How to Transition From a Night Owl to a Morning Person

There was a time when it seemed totally normal to stay up all hours of the night. But now that we’re past that phase of our lives, we must encourage ourselves to get the 7-8 hours of rest our bodies need to perform optimally. We need to transition from a night owl to a morning person. How? Check out these easy-to-follow tips and tricks!

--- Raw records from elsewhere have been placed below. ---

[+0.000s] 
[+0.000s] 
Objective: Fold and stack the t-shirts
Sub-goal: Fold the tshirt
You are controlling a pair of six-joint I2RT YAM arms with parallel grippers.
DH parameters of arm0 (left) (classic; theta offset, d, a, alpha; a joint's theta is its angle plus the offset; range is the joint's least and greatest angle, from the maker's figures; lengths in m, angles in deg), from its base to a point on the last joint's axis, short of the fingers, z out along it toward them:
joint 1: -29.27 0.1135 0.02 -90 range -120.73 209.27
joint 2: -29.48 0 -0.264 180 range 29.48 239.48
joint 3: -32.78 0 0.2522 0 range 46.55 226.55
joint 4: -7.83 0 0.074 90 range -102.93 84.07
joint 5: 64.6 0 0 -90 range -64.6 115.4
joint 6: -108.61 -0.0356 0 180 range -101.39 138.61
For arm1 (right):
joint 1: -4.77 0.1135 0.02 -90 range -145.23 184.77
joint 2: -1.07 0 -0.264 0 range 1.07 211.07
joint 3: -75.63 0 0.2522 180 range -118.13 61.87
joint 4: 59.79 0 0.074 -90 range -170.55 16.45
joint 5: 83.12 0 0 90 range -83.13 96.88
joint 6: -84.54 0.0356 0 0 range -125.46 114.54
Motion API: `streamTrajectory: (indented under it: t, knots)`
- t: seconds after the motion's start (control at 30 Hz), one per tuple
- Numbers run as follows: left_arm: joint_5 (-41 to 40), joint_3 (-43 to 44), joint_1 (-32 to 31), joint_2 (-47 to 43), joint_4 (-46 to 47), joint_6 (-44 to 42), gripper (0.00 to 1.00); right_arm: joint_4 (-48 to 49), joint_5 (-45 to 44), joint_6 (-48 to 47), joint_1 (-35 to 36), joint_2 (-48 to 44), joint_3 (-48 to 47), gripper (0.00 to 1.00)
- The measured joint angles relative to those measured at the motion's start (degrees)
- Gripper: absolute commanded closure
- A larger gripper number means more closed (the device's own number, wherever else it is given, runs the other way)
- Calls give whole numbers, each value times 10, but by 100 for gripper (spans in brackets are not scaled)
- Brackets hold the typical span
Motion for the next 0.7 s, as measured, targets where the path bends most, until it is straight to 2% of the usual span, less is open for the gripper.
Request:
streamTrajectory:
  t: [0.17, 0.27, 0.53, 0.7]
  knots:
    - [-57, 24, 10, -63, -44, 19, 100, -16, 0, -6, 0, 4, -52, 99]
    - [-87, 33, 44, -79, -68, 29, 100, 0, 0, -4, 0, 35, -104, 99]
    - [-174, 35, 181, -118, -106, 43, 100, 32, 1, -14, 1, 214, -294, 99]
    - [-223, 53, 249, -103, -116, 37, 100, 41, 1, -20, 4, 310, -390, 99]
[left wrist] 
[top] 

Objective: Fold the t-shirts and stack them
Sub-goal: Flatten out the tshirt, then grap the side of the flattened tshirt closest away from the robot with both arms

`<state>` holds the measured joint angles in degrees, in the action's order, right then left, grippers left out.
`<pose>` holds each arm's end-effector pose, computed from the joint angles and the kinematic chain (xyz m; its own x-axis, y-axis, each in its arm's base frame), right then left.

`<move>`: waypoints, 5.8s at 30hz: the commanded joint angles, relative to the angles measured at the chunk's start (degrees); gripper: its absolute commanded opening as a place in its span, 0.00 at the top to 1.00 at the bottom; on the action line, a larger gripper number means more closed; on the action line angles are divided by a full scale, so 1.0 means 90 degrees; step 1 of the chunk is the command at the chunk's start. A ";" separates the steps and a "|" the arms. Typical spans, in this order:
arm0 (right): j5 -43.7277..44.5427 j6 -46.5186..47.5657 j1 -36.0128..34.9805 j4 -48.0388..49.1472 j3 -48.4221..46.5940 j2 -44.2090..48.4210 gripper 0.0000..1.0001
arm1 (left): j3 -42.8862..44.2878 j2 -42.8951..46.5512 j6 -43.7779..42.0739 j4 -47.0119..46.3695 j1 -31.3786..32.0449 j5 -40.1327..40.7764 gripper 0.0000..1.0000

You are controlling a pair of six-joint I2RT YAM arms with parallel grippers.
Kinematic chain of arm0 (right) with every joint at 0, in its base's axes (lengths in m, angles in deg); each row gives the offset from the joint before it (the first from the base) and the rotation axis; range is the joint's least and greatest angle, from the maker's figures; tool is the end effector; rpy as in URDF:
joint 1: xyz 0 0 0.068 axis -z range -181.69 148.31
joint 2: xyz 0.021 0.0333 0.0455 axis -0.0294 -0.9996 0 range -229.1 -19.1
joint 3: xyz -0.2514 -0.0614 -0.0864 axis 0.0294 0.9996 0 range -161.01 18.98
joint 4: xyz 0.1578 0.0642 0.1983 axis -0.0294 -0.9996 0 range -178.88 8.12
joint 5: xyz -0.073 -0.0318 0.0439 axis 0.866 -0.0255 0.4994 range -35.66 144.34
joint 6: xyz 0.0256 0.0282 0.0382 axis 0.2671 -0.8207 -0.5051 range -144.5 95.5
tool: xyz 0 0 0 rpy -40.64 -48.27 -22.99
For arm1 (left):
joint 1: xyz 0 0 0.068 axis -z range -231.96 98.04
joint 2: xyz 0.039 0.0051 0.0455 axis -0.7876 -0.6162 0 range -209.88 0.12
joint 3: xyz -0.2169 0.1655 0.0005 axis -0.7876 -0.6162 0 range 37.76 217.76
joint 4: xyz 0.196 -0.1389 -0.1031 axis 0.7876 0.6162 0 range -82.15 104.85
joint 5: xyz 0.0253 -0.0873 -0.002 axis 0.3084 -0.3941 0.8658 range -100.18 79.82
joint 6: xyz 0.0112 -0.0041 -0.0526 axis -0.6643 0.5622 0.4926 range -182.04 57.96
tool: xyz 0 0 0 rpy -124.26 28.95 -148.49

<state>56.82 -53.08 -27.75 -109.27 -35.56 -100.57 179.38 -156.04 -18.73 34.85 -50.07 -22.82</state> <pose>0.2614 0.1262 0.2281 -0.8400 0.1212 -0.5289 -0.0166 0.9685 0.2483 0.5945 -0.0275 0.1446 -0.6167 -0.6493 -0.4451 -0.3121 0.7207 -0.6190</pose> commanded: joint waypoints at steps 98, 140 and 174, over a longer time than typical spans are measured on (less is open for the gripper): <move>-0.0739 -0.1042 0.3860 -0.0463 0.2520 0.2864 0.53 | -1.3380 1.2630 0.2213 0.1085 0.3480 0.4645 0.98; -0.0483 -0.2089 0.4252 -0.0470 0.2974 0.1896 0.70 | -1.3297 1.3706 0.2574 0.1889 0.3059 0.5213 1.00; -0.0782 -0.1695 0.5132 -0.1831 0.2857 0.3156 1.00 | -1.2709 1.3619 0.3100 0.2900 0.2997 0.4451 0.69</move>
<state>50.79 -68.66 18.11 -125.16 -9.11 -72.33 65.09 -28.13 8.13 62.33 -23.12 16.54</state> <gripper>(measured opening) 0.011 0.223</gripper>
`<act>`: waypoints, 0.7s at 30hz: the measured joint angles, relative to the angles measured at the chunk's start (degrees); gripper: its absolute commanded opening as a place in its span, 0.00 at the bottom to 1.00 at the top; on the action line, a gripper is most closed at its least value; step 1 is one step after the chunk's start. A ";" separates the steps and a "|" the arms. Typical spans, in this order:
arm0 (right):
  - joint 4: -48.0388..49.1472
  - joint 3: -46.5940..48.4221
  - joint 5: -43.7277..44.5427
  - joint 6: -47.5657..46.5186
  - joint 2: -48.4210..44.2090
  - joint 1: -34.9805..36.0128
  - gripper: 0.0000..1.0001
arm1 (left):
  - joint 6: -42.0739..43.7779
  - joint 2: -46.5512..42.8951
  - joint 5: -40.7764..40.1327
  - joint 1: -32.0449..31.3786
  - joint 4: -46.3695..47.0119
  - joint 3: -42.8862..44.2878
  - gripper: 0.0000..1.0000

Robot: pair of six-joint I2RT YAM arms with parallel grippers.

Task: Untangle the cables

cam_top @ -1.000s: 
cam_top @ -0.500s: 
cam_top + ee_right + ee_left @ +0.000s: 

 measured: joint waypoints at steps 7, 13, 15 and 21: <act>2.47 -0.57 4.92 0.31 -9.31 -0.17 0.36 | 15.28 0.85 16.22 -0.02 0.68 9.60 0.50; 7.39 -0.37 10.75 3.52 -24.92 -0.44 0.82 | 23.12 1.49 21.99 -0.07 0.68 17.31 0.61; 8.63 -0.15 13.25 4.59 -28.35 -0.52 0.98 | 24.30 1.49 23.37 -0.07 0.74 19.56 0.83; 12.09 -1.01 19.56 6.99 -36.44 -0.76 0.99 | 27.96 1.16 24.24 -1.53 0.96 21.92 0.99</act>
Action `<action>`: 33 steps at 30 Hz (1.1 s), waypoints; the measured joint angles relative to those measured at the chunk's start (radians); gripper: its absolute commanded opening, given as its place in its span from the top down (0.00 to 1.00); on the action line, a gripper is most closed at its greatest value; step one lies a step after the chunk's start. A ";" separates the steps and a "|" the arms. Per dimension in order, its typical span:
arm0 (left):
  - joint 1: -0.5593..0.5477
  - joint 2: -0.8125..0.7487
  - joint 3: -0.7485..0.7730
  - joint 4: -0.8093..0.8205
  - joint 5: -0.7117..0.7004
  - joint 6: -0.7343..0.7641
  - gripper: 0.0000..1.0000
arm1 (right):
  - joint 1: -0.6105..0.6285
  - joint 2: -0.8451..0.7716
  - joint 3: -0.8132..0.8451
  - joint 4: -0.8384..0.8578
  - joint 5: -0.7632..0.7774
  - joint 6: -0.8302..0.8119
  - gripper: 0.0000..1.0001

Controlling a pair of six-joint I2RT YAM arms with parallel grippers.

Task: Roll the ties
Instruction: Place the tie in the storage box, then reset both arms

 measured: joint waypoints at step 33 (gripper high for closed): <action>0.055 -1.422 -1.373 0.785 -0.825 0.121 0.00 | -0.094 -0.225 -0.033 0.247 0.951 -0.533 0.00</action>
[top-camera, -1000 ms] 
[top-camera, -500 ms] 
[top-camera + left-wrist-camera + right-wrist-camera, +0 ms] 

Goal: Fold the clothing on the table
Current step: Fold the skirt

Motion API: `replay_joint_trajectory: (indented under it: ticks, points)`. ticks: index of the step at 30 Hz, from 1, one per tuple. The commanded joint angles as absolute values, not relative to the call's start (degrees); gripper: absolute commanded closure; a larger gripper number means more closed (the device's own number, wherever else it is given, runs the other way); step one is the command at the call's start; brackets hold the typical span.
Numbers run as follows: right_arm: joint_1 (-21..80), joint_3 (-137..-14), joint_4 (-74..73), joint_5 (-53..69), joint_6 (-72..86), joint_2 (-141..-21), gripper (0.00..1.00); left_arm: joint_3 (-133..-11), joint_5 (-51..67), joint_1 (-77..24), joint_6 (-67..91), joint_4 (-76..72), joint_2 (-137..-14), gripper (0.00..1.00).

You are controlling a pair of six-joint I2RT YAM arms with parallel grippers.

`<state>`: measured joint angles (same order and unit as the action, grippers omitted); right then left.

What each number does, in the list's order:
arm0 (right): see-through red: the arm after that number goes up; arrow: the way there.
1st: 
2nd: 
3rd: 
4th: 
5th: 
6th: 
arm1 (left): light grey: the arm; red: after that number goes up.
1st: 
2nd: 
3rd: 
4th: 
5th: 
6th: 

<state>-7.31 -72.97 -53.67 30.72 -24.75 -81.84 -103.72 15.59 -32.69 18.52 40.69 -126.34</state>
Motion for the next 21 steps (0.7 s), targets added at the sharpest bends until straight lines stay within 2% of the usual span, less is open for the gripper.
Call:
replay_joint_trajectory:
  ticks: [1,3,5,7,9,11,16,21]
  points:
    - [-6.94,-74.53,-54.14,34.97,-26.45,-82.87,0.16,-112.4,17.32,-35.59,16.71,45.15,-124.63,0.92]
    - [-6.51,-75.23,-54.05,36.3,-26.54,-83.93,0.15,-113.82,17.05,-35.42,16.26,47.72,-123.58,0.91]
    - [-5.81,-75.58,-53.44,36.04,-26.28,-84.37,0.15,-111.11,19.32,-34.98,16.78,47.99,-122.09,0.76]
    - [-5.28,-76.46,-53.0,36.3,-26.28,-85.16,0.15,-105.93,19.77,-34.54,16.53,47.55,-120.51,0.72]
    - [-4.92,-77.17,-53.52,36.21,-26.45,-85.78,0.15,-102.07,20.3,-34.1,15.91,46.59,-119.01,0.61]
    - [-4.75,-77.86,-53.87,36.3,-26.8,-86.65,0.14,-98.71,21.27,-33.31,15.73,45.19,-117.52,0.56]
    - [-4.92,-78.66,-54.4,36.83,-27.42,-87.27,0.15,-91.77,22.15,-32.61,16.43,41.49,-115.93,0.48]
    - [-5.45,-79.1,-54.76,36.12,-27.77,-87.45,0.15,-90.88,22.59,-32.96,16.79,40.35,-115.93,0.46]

Keep Your Bedtime and Wake Times Consistent

Consistency is key when making a new habit stick. So much so that if you set your alarm for the same time every day, your body will begin to naturally wake up before it goes off. As mentioned, the average adult needs approximately 7-8 hours of solid sleep a night to achieve maximum repair and rest. Just do the math, and you’ll know when you should be going to bed. If you’re starting this early-to-sleep, early-to-rise routine, you may need to get into bed even earlier to give your body ample time to adjust and fall asleep.

Let Less Light In at Night

The more fluorescent and blue lights you are exposed to at night, the more difficult it becomes to fall asleep. This is because these lights can suppress melatonin production, a hormone that regulates sleep. To reset your circadian rhythm, your body’s internal clock, dim your inside lights when it’s dark outside. While you’re at it, minimize blue light from all electronic devices. Phone and computer dimmers allow you to switch screen displays to different backlight colors to avoid messing with your melatonin suppression. If you’re still struggling to fall asleep at night, we suggest putting electronic devices away entirely. Read a book, play cards, color, or find another soothing activity to keep you occupied before bedtime.

Don’t Sleep In on Weekends

If you genuinely want to be a morning person – whether for work, exercise, or relaxation time – don’t just do it Monday through Friday. Do it every day of the week – even on weekends. Once you break your routine on Saturday and Sunday, it becomes much harder to get back on track come Monday.

Plan Something for the A.M. You Look Forward To

Plan something you enjoy in the morning to entice you out of bed. This could be a cup of your favorite coffee, a delicious omelet, a leisurely walk, or a relaxing yoga session. Don’t plan an activity that feels like torture. For example, if you don’t enjoy working out, try not to make it the first thing you do in the morning.

Set Up the Perfect Sleep Environment

Generally speaking, most sleepers do best in cool, dark, and quiet rooms. So get the temperature comfortable, turn off all the lights, and shut out the noise. If you have to, plug in a white noise machine to drown out unwanted noise. Your perfect sleep environment may need to be tweaked a few times before finalizing it.